Patients with hemispatial neglect are severely impaired in orienting their
attention to contralesional hemispace. Although motion is one of the strongest
attentional cues in humans, it is still unknown how neglect patients visually
explore their moving real-world environment. We therefore recorded eye movements
at bedside in 19 patients with hemispatial neglect following acute right
hemisphere stroke, 14 right-brain damaged patients without neglect and 21 healthy
control subjects. Videos of naturalistic real-world scenes were presented first
in a free viewing condition together with static images, and subsequently in a
visual search condition. We analyzed number and amplitude of saccades, fixation
durations and horizontal fixation distributions. Novel computational tools
allowed us to assess the impact of different scene features (static and dynamic
contrast, colour, brightness) on patients' gaze.

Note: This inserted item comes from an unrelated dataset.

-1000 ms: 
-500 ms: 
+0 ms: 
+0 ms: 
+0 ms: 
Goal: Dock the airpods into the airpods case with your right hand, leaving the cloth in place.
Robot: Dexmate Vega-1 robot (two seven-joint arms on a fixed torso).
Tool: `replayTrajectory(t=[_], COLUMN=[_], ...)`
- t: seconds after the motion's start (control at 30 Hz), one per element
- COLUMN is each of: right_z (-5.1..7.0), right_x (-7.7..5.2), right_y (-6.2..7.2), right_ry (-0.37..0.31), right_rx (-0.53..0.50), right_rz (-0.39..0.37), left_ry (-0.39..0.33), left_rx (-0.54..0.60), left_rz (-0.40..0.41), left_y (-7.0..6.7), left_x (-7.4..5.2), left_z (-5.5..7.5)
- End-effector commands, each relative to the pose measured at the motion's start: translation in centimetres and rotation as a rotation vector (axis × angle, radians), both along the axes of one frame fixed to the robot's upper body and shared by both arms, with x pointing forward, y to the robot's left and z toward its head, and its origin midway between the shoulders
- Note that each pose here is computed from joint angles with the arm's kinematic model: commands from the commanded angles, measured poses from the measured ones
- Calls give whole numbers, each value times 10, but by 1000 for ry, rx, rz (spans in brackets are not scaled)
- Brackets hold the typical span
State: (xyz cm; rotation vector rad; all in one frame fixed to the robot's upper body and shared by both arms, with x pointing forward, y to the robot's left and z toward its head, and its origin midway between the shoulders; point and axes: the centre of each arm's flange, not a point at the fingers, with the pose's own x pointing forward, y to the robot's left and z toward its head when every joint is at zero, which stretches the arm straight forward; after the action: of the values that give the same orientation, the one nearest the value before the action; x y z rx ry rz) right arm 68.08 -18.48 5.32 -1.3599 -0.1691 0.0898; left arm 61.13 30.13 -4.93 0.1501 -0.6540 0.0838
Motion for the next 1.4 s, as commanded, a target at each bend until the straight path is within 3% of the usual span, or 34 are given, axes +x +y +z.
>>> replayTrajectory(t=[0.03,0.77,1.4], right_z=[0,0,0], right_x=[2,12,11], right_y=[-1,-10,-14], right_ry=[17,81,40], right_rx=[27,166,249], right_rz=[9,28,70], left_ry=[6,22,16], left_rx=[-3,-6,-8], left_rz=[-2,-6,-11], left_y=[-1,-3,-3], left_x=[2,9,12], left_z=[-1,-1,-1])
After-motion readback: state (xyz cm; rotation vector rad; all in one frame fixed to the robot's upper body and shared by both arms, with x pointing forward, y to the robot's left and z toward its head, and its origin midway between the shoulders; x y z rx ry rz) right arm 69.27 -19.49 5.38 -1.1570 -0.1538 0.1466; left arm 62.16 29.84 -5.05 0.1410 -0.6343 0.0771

Independent of the different
stimulus conditions, neglect patients showed decreased numbers of fixations in
contralesional hemispace (ipsilesional fixation bias) and increased fixation
durations in ipsilesional hemispace (disengagement deficit). However, in videos
left-hemifield fixations of neglect patients landed on regions with particularly
high dynamic contrast. Furthermore, dynamic scenes with few salient objects led
to a significant reduction of the pathological ipsilesional fixation bias. In
visual search, moving targets in the neglected hemifield were more frequently
detected than stationary ones. The top-down influence (search instruction) could
neither reduce the ipsilesional fixation bias nor the impact of bottom-up
features. Our results provide evidence for a strong impact of dynamic bottom-up
features on neglect patients' scanning behaviour. They support the neglect model
of an attentional priority map in the brain being imbalanced towards ipsilesional
hemispace, which can be counterbalanced by strong contralateral motion cues.
Taking into account the lack of top-down control in neglect patients, bottom-up
stimulation with moving real-world stimuli may be a promising candidate for
future neglect rehabilitation schemes.